Show Off Your Projects:In the world of data science, your projects can speak volumes about your skills. Make sure to showcase a few key projects in your CV or portfolio, especially those that highlight your ability to work with data sets, build models, or use relevant tools like Python, R, or SQL. Don’t forget to include links to any GitHub repositories if applicable!

Quantify Your Achievements:Employers love numbers! When drafting your CV, highlight your achievements with quantifiable results. For instance, mention how your data analysis led to a certain percentage increase in efficiency or revenue at a previous job or project. These details can really make your application pop!

Craft a Tailored Cover Letter:For a full-time role at Lansweeper NV, your cover letter should reflect your passion for data science and your excitement about the specific projects or values of the company. Dive into why you’re a good fit, how your skills align with their needs, and any unique perspectives you can bring to the team.

Stand Out with Relevant Courses and Certifications:Although experience talks, relevant courses or certifications can be your ticket to impressing hiring managers at Lansweeper NV. Mention any standout courses you've completed that equipped you with essential skills, such as machine learning certifications or data visualisation courses. This shows your commitment to continuously developing your skills in the field!

How to prepare for a job interview at Lansweeper NV

Brush Up on Your Statistics

For a data science role, we need to seriously sharpen our statistics skills. Get ready to tackle technical questions on probability distributions, hypothesis testing, and regression analysis. These are often the bread and butter of data science interviews, so don't just skim over them!

Showcase Your Projects

Prepare a killer portfolio showcasing your data science projects. We should include details about the datasets used, the tools and techniques applied, and the impact of your findings. If we can walk them through a particularly challenging project or a cool visualisation that had real-world implications, it’ll really make us stand out!

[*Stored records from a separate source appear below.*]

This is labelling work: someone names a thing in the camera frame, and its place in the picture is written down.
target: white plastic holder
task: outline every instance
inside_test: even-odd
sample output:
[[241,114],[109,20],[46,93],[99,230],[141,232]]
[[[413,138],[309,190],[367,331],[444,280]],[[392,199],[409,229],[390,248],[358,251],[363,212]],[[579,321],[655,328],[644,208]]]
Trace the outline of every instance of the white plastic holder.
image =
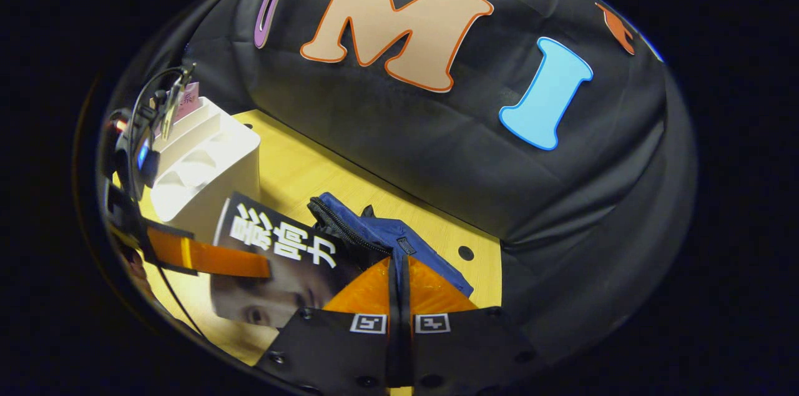
[[160,165],[150,199],[164,224],[210,244],[233,191],[260,199],[260,137],[208,98],[200,103],[175,122],[169,140],[155,137]]

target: magazine cover
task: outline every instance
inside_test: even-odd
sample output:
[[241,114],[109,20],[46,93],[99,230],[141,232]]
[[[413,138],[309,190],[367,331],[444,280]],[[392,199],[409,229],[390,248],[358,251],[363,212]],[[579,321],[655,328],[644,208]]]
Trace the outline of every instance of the magazine cover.
[[234,321],[283,327],[299,308],[323,308],[360,274],[340,239],[239,193],[222,209],[214,245],[268,260],[267,279],[211,275],[214,313]]

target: zipper
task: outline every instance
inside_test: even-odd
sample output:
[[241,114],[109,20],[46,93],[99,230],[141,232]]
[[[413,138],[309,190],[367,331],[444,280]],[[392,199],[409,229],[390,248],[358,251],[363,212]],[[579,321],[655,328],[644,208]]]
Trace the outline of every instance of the zipper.
[[322,202],[319,197],[311,197],[311,204],[322,211],[322,214],[330,220],[328,223],[331,228],[336,231],[336,233],[340,234],[343,239],[349,240],[351,243],[355,243],[358,246],[363,246],[370,250],[375,250],[380,254],[391,255],[391,250],[385,248],[381,245],[374,245],[367,240],[365,240],[362,236],[360,236],[356,231],[352,230],[350,226],[347,225],[342,219],[339,218],[338,215],[324,202]]

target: yellow wooden table
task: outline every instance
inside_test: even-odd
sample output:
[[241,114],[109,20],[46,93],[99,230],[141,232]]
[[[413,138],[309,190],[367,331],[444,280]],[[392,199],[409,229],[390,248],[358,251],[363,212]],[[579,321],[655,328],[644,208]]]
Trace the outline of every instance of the yellow wooden table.
[[[434,209],[263,112],[242,112],[234,118],[251,124],[252,130],[262,138],[260,202],[307,225],[315,222],[306,206],[308,200],[326,191],[356,213],[371,204],[377,217],[403,220],[460,270],[474,287],[470,297],[474,304],[478,307],[501,305],[502,268],[496,237]],[[152,209],[148,190],[145,189],[140,203],[142,214],[159,220]],[[473,260],[467,262],[459,256],[458,248],[462,245],[474,252]],[[158,300],[177,319],[188,323],[155,266],[145,263],[145,269]],[[271,327],[217,317],[211,308],[209,274],[189,276],[168,270],[165,274],[209,341],[242,362],[254,365],[277,336],[277,330]]]

Get Comfortable with Python and R

Most data science positions require us to be proficient in programming languages like Python and R. We should practice common libraries like pandas, NumPy, and scikit-learn, and be ready for live coding exercises or algorithm questions. Showing off our coding chops can really impress the interviewers at Lansweeper NV!

Prepare for Case Studies

Expect to encounter real-world case studies during the interview. We might be asked how we’d approach a data problem or analyse a dataset to extract insights. It's essential to think out loud and demonstrate our problem-solving process so that the interviewer can see our logical thinking in action.